Business and civic leaders expressed relief that the wallet damage will be limited to cigarettes, even as Mr. Stroger’s political rivals urged him to cut even more.

“It’s certainly a much better budget that he’s proposed in the past couple of years,” said Laurence Msall, president of the Civic Federation, a watchdog group which had feared Mr. Stroger again would attempt to raise the hotel/motel, sales or other taxes. “We’re pleased.”

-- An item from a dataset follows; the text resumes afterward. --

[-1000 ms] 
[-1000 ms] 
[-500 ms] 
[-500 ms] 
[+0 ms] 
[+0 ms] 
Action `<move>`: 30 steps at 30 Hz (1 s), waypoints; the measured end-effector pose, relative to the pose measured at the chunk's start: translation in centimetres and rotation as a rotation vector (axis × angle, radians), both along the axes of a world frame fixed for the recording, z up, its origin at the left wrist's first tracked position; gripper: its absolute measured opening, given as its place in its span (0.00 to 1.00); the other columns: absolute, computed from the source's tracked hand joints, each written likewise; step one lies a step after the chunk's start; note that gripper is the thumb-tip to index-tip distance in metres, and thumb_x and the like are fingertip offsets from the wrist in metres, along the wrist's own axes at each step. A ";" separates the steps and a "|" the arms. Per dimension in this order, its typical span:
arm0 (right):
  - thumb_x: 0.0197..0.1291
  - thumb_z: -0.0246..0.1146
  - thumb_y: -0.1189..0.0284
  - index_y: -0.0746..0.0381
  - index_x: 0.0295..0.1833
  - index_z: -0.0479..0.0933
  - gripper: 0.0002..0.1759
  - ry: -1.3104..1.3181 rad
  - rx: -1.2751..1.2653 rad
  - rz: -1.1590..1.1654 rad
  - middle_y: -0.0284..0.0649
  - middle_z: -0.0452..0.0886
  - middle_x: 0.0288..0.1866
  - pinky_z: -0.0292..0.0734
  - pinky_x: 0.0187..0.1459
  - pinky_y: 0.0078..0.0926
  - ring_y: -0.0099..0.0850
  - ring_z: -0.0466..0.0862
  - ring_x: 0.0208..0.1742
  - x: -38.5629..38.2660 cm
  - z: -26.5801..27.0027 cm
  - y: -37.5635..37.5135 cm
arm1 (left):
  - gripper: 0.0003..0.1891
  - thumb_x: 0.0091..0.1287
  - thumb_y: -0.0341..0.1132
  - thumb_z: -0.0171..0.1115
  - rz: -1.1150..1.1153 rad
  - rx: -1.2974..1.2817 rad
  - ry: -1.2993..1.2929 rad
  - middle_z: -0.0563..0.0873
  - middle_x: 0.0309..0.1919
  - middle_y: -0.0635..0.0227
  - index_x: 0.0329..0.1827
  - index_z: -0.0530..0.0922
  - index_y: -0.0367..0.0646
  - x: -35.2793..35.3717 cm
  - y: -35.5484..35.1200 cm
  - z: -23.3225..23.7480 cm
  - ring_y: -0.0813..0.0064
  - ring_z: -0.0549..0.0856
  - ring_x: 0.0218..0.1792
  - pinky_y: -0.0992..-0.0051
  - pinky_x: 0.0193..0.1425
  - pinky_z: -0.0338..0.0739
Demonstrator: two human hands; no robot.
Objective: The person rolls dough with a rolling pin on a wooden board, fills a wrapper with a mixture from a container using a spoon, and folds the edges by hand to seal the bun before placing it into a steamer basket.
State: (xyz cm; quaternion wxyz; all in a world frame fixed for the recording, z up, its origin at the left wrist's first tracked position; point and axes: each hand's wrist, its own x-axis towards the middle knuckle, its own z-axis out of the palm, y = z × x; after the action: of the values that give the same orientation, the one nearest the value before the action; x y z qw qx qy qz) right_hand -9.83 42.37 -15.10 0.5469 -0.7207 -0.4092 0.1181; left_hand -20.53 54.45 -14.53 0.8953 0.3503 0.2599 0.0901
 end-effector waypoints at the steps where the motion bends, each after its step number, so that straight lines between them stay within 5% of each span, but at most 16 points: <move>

County Commissioner Forrest Claypool, who is running against Mr. Stroger in the March Democratic primary, said the $100 million in personnel cuts outlined as part of the budget are too small compared to overall budget growth in the incumbent’s decade in office. “The only way to truly change this government is to have a change at the top,” said Mr. Claypool.

Similar comments came from a GOP candidate for board chief, Commissioner Tony Peraica.

Another Democrat contender, Michael Quigley, said at a late-day news conference that he was withdrawing from the race and will endorse Mr. Claypool.

Mr. Stroger and aides mostly blamed the county’s budget woes on two factors: inflation, and a reduction in federal Medicaid spending available to support the county hospital. While Gov. Rod Blagojevich has agreed to make up $20 million of the loss in federal funds with state money, the county was unable to balance the budget and maintain services without the cigarette tax, which will bring in a projected $75 million a year, officials said.

The county also will benefit from a modest growth in sales and other home-rule taxes, totaling about $30 million over two years. But even with those increases the county had to draw down its unreserved funds balance from $120 million to a projected $66 million as of Dec. 31, county officials said. That’s less than the 5% of spending, or $100 million that local governments usually attempt to keep in the bank to assure stable operations.

Mr. Stroger said he hopes to rebuild reserves to the $100 million level, but set no timetable.